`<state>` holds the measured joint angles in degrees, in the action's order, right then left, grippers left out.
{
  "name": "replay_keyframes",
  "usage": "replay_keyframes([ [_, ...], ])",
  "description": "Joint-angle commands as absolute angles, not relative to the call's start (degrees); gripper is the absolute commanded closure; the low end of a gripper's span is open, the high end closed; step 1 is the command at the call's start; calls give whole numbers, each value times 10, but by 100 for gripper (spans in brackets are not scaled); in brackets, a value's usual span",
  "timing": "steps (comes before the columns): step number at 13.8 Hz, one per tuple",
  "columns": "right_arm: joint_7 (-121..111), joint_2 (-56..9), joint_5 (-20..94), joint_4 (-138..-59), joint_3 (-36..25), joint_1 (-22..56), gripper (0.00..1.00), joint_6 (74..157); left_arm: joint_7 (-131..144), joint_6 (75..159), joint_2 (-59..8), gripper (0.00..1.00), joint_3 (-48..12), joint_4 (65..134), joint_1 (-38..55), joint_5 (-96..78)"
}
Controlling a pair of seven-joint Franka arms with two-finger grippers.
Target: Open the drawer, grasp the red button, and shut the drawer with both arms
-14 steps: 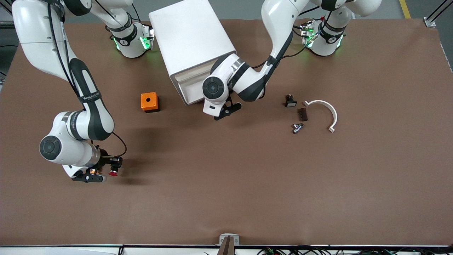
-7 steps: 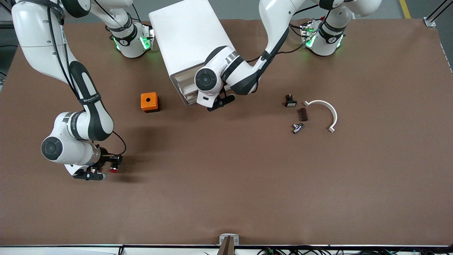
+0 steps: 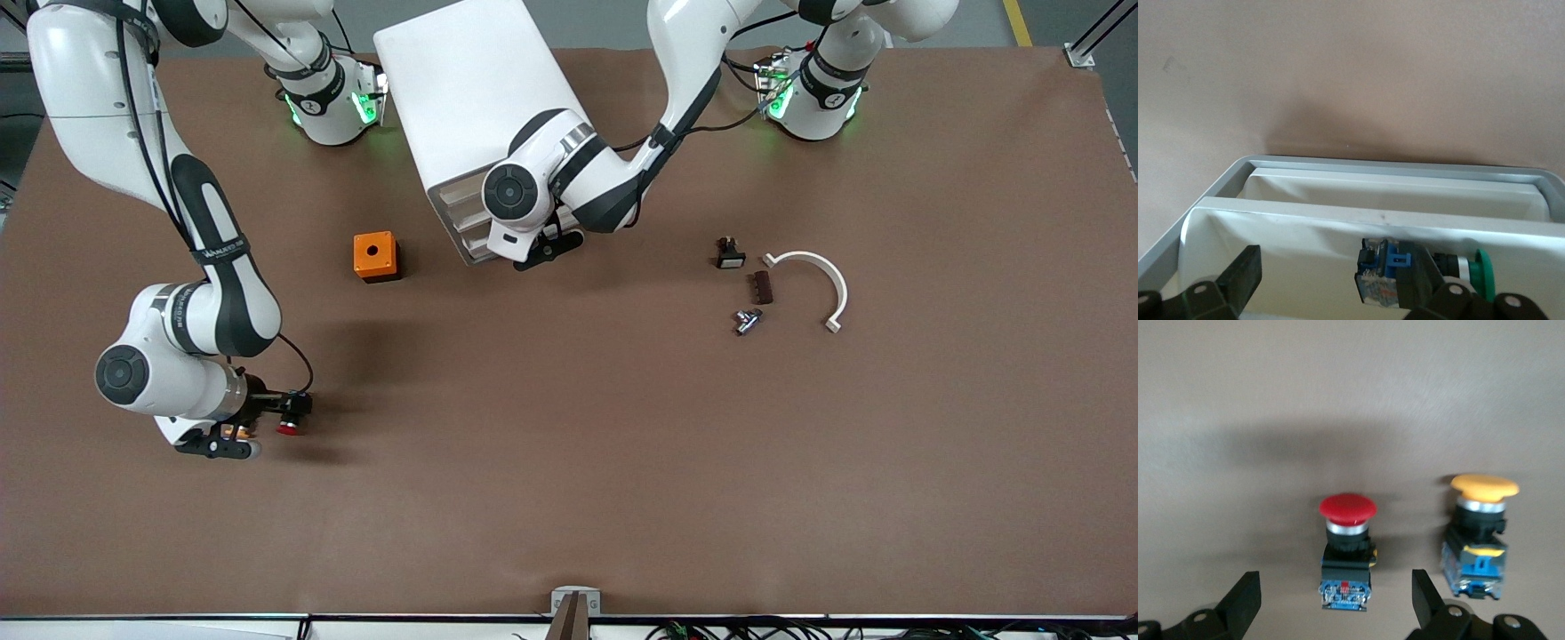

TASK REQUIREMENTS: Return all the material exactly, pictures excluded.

RESULT OF THE EXERCISE:
`<state>` holds the measured joint angles in degrees, in the action's order, right then left, grippers left out.
{
  "name": "replay_keyframes",
  "usage": "replay_keyframes([ [_, ...], ])",
  "description": "Joint-angle commands as absolute angles, not relative to the call's start (degrees); gripper is the absolute commanded closure; the low end of a gripper's span is open, the high end closed; step 1 is the command at the call's start; calls give whole numbers, each value times 10, but by 100 for gripper (spans in brackets are not scaled); in brackets, a value's usual span",
  "timing": "steps (comes before the columns): step number at 13.8 Hz, one per tuple",
  "columns": "right_arm: joint_7 (-121..111), joint_2 (-56..9), joint_5 (-20..94), joint_4 (-138..-59), joint_3 (-36..25), joint_1 (-22..56), gripper (0.00..1.00), joint_6 (74..157); left_arm: joint_7 (-131..144), joint_6 (75..159), joint_2 (-59..8), gripper (0.00..1.00), joint_3 (-48..12), joint_4 (65..134), joint_1 (-38..55), joint_5 (-96..78)"
}
Controlling a pair of seven-joint Franka arms with two-finger grippers.
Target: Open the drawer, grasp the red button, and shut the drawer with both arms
-14 steps: 
-7 steps: 
+0 steps: 

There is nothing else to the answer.